Ординарные нравственные суждения широко распространены. Именно их отличает высокая частотность употребления оценочно-норматив­ных терминов. Они формализованы и клишированы, обяза­тельны в типичных жизненных ситуациях, являются ответом на ожи­дания, например, комплименты, приветствия, выражения сочувст­вия, реплики, побуждающие к продолжению разговора и общения. И содержание, и форма этих суждений тривиальны. Они отражают нейтралитет в вопросе о ценностях, терпимость к иному мнению. Они маскируют мнения и отсутствие мнения. Когда ординарными суждениями пользуются для высказывания принципиальной позиции, то возникают пошлые сентенции, трюизмы.

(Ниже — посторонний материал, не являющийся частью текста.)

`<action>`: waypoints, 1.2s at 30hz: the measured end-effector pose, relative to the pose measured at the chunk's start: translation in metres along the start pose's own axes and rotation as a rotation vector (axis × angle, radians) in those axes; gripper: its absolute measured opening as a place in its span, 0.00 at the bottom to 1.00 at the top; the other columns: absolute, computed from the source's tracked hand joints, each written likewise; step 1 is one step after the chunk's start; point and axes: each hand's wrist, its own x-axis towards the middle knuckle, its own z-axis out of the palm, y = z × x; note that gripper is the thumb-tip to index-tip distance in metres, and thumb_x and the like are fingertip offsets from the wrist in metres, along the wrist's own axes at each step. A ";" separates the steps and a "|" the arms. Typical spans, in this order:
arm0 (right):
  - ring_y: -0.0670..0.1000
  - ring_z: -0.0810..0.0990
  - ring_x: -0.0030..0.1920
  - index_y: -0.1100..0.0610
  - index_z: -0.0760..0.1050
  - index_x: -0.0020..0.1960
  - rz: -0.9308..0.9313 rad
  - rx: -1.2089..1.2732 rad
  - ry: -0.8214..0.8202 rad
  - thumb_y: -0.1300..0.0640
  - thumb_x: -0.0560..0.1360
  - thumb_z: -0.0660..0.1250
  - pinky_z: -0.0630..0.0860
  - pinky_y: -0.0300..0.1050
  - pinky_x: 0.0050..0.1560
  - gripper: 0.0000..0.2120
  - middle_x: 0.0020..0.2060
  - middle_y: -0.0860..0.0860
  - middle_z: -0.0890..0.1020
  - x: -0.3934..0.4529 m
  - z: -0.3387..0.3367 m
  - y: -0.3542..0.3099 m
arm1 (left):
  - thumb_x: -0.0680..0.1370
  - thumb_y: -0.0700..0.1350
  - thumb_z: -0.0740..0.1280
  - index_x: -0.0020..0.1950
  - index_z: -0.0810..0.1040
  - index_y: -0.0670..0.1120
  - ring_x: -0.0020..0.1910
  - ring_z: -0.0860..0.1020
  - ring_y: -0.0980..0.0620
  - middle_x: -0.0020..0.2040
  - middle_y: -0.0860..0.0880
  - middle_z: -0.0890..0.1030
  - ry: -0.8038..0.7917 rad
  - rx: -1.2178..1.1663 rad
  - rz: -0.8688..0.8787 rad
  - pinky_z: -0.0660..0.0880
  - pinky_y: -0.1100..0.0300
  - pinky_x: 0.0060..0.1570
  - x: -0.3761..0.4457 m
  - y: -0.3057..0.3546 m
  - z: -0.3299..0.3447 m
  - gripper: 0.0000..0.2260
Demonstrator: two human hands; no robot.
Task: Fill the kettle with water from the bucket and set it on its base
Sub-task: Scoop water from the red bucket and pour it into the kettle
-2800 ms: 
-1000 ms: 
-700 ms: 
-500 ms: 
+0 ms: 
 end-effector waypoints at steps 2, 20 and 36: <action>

Природа ложных высказываний в морали практически не исследована. Принято считать, что ложь аморальна, ее осуждают. Существует много видов лжи, которые даже трудно перечислить. Это “невинная ложь” (приукрашивание, хвастовство, преувеличение, выдумка). Она простительна, так как не представляет никакой опасности и вреда. Далее, это “обыденная ложь”, без которой невозможны удобства, маленькие преимущества, приноровление к обстоятельствам, мелкие компромиссы, приязненные отношения. В этой лжи повинны все без исключения. Есть также ложь как “добросовестное заблуждение”, порождаемая глупостью, косностью или незнанием обстоятельств. Иногда ложь отождествляют с самообманом, иллюзиями, утопическими представлениями, скрытностью, хитростью, притворством и лицемерием, вежливостью и полуправдой. Продолжают высоко цениться “утешающая ложь”, противостоящая отчаянию, и “ложь во спасение”, которая рассматривается как гуманный поступок, обман человека в его же собственных интересах. Злом является ложь как лжесвидетельство, клятвопреступление, фальсификация, преднамеренный обман в корыстных целях, а также инсинуации, доносы и клевета. Ложь проистекает из страха, малодушия, зависти и иных дурных свойств лжеца, но равным образом и из благородных мотивов, стремления к прекрасной жизни, к переменам, которые рисует фантазия. Если они не похожи на действительность – тем хуже для действительности. Ложных высказываний в морали (и благородных, и низких) не становится меньше, несмотря на рост культуры, образования людей, их уважение к истине. Проблема лжи – это отнюдь не проблема гносеологии, а проблема социологии, этики, социальной психологии. Есть, и это самое главное, социальные причины распространенности ложных высказываний, в частности, неудовлетворенность людей, их зависимость, соперничество и другие. Нечестность и ложь – это большой труд и забота. Это использование социальной несправедливости в собственных интересах и, можно сказать, – ради самосохранения. Зависть и ложь порождаются несчастьем и несправедливостью. Логика бессильна против предрассудков.